Why does Permaculture have principles?

In permaculture there are 12 design principles, these principles are tools which allow us to creatively think about, plan, and carry out work which enables us to live in a low impact and ecologically sound way, these principles can applied to many areas of our daily lives. If permaculture itself is about designing human settlements along the same line as nature designs her landscapes, then the principles of permaculture are tools which will help us to achieve this.

The purpose of this piece about the principles of permaculture is to provide working examples of them in action and discuss their implications for the future.

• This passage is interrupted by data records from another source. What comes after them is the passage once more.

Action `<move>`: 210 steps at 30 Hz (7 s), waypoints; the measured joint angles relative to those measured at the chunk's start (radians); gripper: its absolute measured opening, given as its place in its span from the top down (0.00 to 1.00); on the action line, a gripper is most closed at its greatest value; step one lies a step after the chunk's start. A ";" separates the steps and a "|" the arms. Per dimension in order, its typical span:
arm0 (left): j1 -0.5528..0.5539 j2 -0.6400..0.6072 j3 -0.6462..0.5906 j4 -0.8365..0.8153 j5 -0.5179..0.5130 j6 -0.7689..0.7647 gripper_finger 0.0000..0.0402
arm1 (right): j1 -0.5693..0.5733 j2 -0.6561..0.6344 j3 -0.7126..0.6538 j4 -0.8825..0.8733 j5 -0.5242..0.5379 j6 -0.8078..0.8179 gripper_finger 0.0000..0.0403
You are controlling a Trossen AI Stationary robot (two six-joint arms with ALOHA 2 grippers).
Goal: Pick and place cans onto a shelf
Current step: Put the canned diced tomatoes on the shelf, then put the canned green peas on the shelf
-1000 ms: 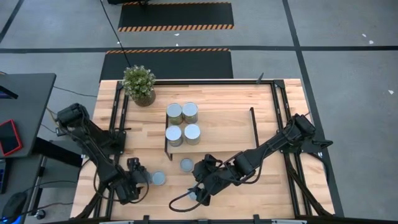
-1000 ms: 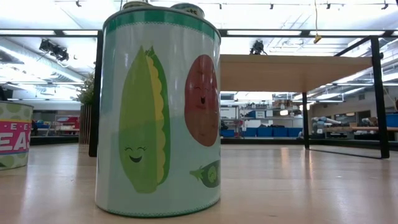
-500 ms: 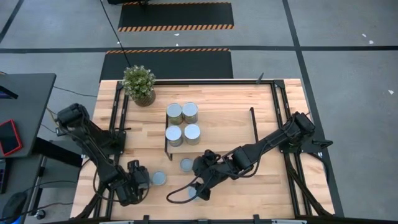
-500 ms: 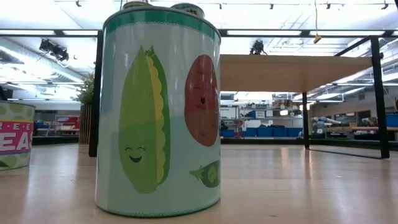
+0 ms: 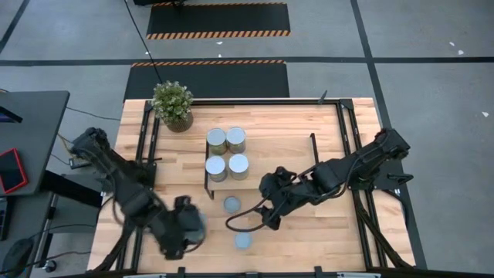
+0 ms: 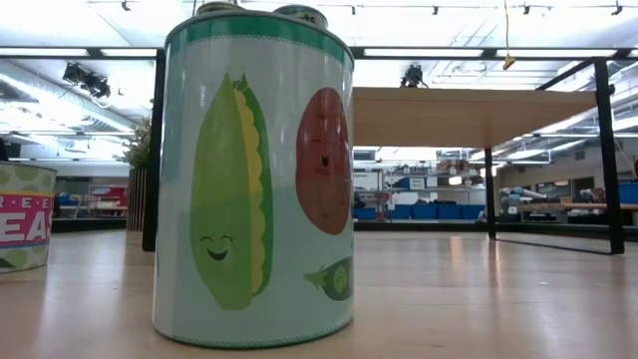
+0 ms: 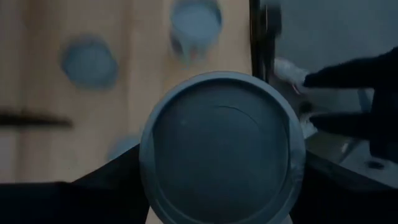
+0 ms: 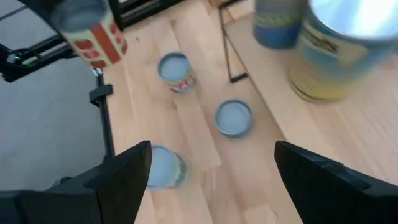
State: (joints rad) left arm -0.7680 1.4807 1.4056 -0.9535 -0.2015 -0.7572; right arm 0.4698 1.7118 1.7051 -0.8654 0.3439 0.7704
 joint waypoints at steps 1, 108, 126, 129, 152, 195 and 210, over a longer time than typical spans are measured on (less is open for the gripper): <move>0.036 0.013 0.041 -0.009 0.008 0.038 0.30 | 0.000 -0.013 -0.018 -0.005 0.000 0.012 0.14; 0.724 0.350 0.938 -0.377 0.045 0.661 0.03 | -0.572 -0.381 -0.547 0.191 -0.128 -0.653 0.14; 0.238 0.086 0.449 -0.422 -0.064 0.368 0.09 | -0.280 -0.404 -0.430 0.104 0.116 -0.451 0.14; 0.163 0.042 0.319 -0.351 -0.063 0.235 0.09 | -0.258 -0.404 -0.430 0.105 0.133 -0.426 0.14; -0.153 0.023 -0.411 0.140 -0.013 -0.389 0.09 | -0.185 -0.370 -0.347 0.160 0.192 -0.359 0.14; 0.120 0.055 -0.174 0.257 0.038 0.102 0.28 | -0.189 -0.373 -0.347 0.114 0.149 -0.273 0.14; 0.469 0.317 0.387 0.053 0.118 0.552 0.28 | -0.210 -0.479 -0.348 -0.019 0.081 -0.197 0.14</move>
State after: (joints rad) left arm -0.2986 1.7975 1.7927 -0.9006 -0.0833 -0.2055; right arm 0.2596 1.2324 1.3575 -0.8848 0.4251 0.5732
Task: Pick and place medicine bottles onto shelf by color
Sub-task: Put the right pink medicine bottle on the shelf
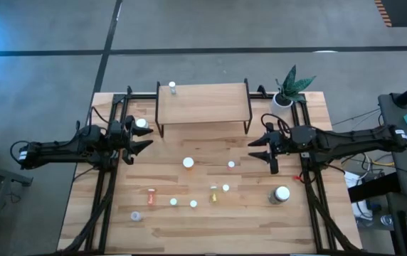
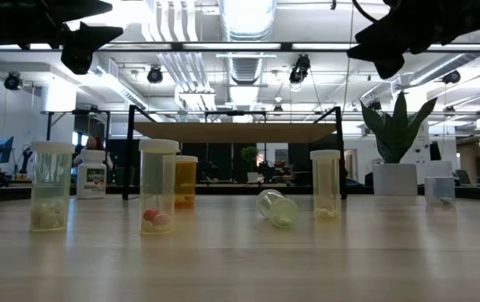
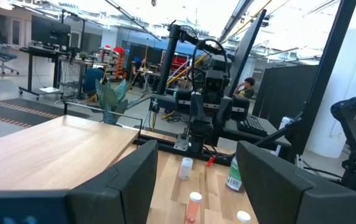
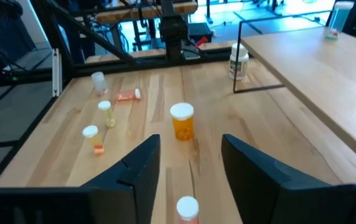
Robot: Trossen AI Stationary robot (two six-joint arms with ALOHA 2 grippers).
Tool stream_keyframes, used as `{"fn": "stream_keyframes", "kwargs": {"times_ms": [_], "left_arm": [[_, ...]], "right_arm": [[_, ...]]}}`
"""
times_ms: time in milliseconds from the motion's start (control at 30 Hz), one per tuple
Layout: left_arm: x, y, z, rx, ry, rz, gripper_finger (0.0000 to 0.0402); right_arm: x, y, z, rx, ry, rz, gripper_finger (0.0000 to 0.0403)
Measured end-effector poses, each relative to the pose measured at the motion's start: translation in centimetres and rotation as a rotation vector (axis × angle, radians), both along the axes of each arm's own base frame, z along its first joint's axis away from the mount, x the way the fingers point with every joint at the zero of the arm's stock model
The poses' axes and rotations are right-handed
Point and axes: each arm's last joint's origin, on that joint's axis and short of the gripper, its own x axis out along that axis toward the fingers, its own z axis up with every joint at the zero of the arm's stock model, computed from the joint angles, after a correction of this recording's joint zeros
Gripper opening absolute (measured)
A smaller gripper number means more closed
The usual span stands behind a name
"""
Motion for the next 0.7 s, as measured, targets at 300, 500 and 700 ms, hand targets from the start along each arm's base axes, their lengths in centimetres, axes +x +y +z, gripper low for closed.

Permaculture principles: definitions and applied examples

  1. Observe and interact: By taking time to engage with nature we can design solutions that suit our particular situation. This can work on a very simple level by considering which plants you are able to grow in relation to the amount of sunlight your garden receives due to its orientation
  1. Catch and store energy: By developing systems that collect resources at peak abundance, we can use them in times of need. By adding a lean-to or conservatory to your home, energy from the sun is captured and stored in the walls inside the conservatory and released in the evening when it is cooler outside
  1. Obtain a yield: Ensure that you are getting truly useful rewards as part of the work that you are doing. By growing your own resources you are obtaining a yield and a useful resource which is the reward for your work.
  1. Apply self-regulation and accept feedback: We need to discourage inappropriate activity to ensure that systems can continue to function well. If something is not working in your vegetable garden, look at the reasons why it isn’t working and provide and appropriate alternative which fits in with the holistic flow of your garden
  1. Use and value renewable resources and services: Make the best use of nature’s abundance to reduce our consumptive behaviour and dependence on non-renewable resources. Wood is a great renewable resource, I grow willow on my allotment plot for fuel for our wood burning stove at home, I use of the ashes from my burnt fuel to feed my fruit trees and soil. This allows me move away from using fossil fuels such as gas to heat our home.
  1. Produce no waste: By valuing and making use of all the resources that are available to us, nothing goes to waste. In a permaculture garden that keeps chickens, we can see this principle in operation, chicken poo makes a great fertilizer, and chickens also eat our kitchen waste and turn it into food in the form of eggs.
  1. Design from patterns to details: By stepping back, we can observe patterns in nature and society. These can form the backbone of our designs, with the details filled in as we go. We can learn how plants work together in nature to help us create resilient perennial food gardens which are self sustaining and low input in terms of the amount of labour involved, this is where there is synergy between people and nature.
  1. Integrate rather than segregate: By putting the right things in the right place, relationships develop between those things and they work together to support each other. Taller plants can protect smaller less sun tolerant plants with the shade that they provide
  1. Use small and slow solutions: Small and slow systems are easier to maintain than big ones, making better use of local resources and producing more sustainable outcomes. Small and slow solutions such as perennial food forests might take time to develop but this is cancelled out by the almost perpetual yield and fertility that increases from year to year, to the point where the permaculture food forest needs no human help other than to gather the fruits from it.
  1. Use and value diversity: Diversity reduces vulnerability to a variety of threats and takes advantage of the unique nature of the environment in which it resides. A very simple example of this principle in action can be seen in the practice of polycropping where diverse combinations of food are grown together, the benefits of this can be seen in the fact the predatory insects that would usually invade your garden and eat all of your plants is confused by the sheer variety of colours and scents in a diverse garden, and subsequently will move away from your garden to seek out food in a garden with more monoculture.
  1. Use edges and value the marginal: The interface between things is where the most interesting events take place. These are often the most valuable, diverse and productive elements in the system. In nature edges are diverse and productive areas, to create more fertile and diverse systems we need to build in bigger edges to our systems so that they spread their fertility and diversity.
  1. Creatively use and respond to change: We can have a positive impact on inevitable change by carefully observing, and then intervening at the right time. This principle can be applied directly to the Transitions movement, who have are trying to bring about sustainable low impact cultures as we reach a peak in oil production, responding to change in the manner to which the Transitions movement is currently doing is providing a positive alternative that is intervening at the right time in terms of our resource use.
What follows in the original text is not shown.